Intervention de Serge Lavagna

Réunion du 11 septembre 2013 à 9h00
Commission des affaires sociales

Serge Lavagna, secrétaire national en charge de la protection sociale, CFE-CGC :

Nous partageons l'idée qu'une réforme était nécessaire. Mais je consacrerai plutôt mon propos à vous faire part de nos critiques tant il est vrai que peu de choses nous conviennent dans ce projet de réforme.

De manière habile, la réforme comprend, d'une part, des mesures prenant effet immédiatement et, d'autre part, des mesures applicables à compter de 2020 – si une nouvelle réforme n'intervient pas d'ici là puisque cette réforme est la quatrième en dix ans.

S'agissant des mesures à long terme, l'allongement de la durée de cotisation à 43 ans en 2035 est le principal instrument d'équilibre du système de retraite. Or cette mesure est profondément injuste. Les jeunes – les moins de quarante ans aujourd'hui – sont les grands perdants de la réforme. Alors que la génération âgée de trente ans aujourd'hui doit déjà cotiser trois années de plus que celle de ses parents, en augmentant encore la durée de cotisation, vous lui promettez une retraite à 67 ou 68 ans qui se traduira in fine par une retraite amputée tant l'objectif est inaccessible. Vous envoyez un signal négatif aux jeunes générations qu'il ne faut pourtant pas désespérer. C'est là le point le plus grave selon nous de cette réforme.

Nous souhaitons que l'allongement de la durée de cotisation s'accompagne d'une prise en compte de l'âge légal de départ à la retraite. Ce n'est pas la même chose de partir à la retraite avec 43 années de cotisation à 62 ou 67 ans, indépendamment des différences sociales, professionnelles ou sexuelles qui déterminent l'espérance de vie. Vous frappez les jeunes qui entrent tardivement sur le marché du travail et plus encore dans la vie active ainsi que les personnes aux carrières heurtées que sont souvent les femmes. Cela est profondément injuste.

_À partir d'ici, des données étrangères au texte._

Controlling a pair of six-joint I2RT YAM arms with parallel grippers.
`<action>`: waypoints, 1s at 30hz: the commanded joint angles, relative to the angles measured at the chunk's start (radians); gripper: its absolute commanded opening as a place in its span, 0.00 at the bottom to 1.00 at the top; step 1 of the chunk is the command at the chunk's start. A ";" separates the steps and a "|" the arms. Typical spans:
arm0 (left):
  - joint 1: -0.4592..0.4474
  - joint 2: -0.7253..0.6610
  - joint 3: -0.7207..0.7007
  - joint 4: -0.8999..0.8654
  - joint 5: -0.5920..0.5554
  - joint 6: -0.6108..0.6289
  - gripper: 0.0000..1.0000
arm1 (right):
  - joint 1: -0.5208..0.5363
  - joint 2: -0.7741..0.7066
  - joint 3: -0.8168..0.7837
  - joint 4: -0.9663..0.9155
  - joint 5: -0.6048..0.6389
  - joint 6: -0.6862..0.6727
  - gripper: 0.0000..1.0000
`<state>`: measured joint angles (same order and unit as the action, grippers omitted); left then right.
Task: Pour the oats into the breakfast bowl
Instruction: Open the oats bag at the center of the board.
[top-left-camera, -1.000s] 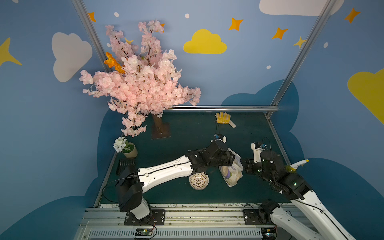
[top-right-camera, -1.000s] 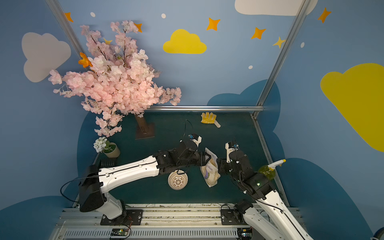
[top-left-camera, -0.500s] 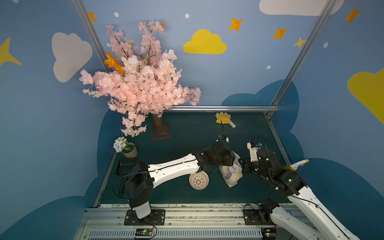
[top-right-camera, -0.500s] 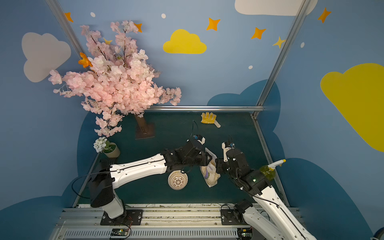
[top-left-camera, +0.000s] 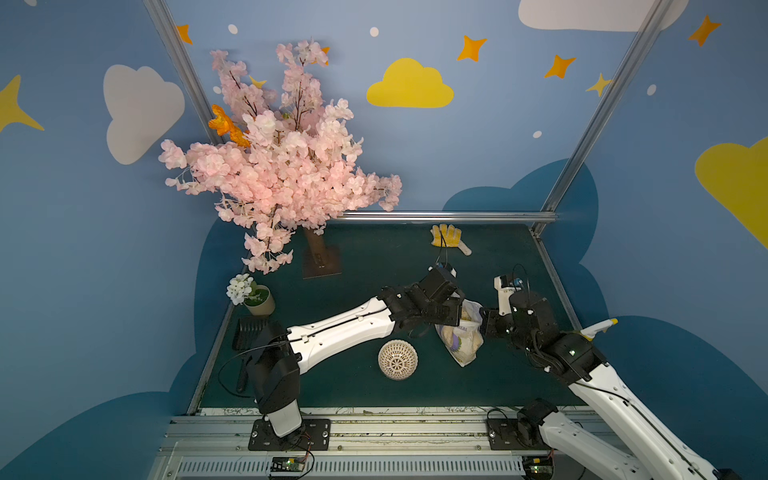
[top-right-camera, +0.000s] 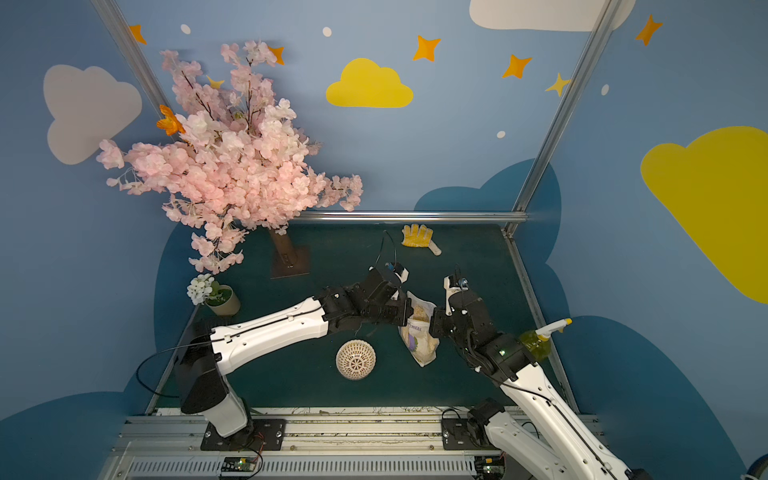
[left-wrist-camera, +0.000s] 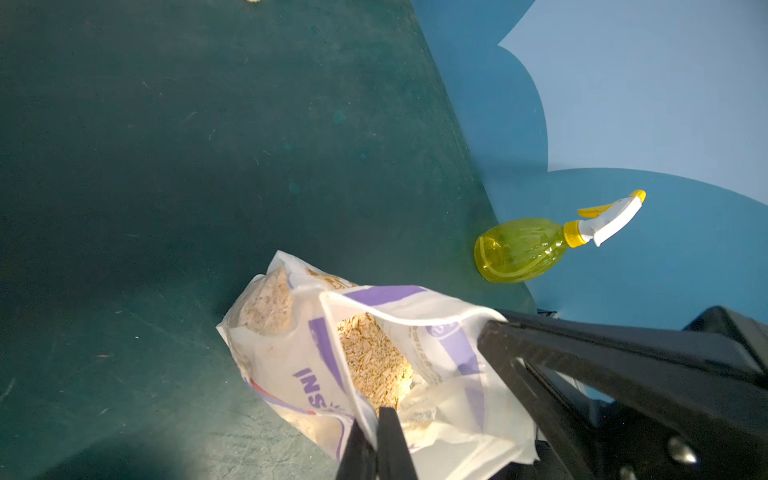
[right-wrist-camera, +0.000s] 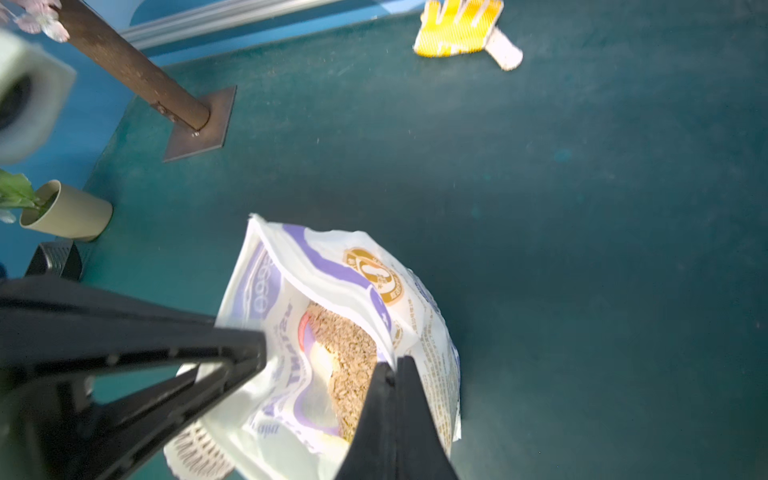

À l'attention des jeunes, nous plaidons pour une prise en compte des années d'études par le biais d'un rachat d'une partie d'entre elles à un taux acceptable. Cette proposition est inspirée de la pratique belge qui permet ce rachat grâce à des cotisations sur la base du SMIC. Sur ce point, la mesure contenue dans la réforme est un leurre : la possibilité de racheter une année d'études avec un abattement modeste dans les cinq ou dix ans suivant la fin des études est inopérante et sera peu ou pas utilisée en pratique.

S'agissant du financement à court terme par l'augmentation des cotisations, les salariés seront les seuls à payer puisque la hausse de la part patronale sera compensée d'une manière ou d'une autre. Nous sommes opposés à une mesure qui ampute le pouvoir d'achat des salariés. En revanche, nous sommes favorables à l'instauration d'une cotisation sociale sur la consommation qui aurait vocation à financer, non pas les retraites – la retraite doit demeurer une prestation liée au salaire, financée à ce titre par les cotisations sociales –, mais la branche maladie ou la branche famille, qui, en tant que prestations universelles, doivent être financées par l'impôt.

Sur la question de la pénibilité qui n'a jusqu'à présent jamais trouvé de réponse satisfaisante, nous notons une petite avancée. Nous regrettons cependant que les critères retenus pour le compte personnel de prévention de la pénibilité correspondent aux dix critères du code du travail. Ces derniers sont en effet le reflet d'une société industrielle alors que le secteur tertiaire a aujourd'hui pris le pas sur l'industrie. Les effets des risques psychosociaux doivent être reconnus dans le code du travail et pris en considération au risque d'adopter une réforme déconnectée de la réalité du monde du travail.

Nous serons attentifs aux décrets d'application sur ce sujet comme sur les autres car chacun sait que le diable est dans les détails. Par exemple, à quel moment considère-t-on qu'un salarié est exposé à la pénibilité ? Malgré l'incertitude sur sa mise en oeuvre, le compte personnel de prévention de la pénibilité doit être expérimenté afin d'évaluer sa pertinence. Faute de temps, j'arrête là mon exposé liminaire mais je pourrai revenir sur d'autres points de la réforme en réponse aux questions.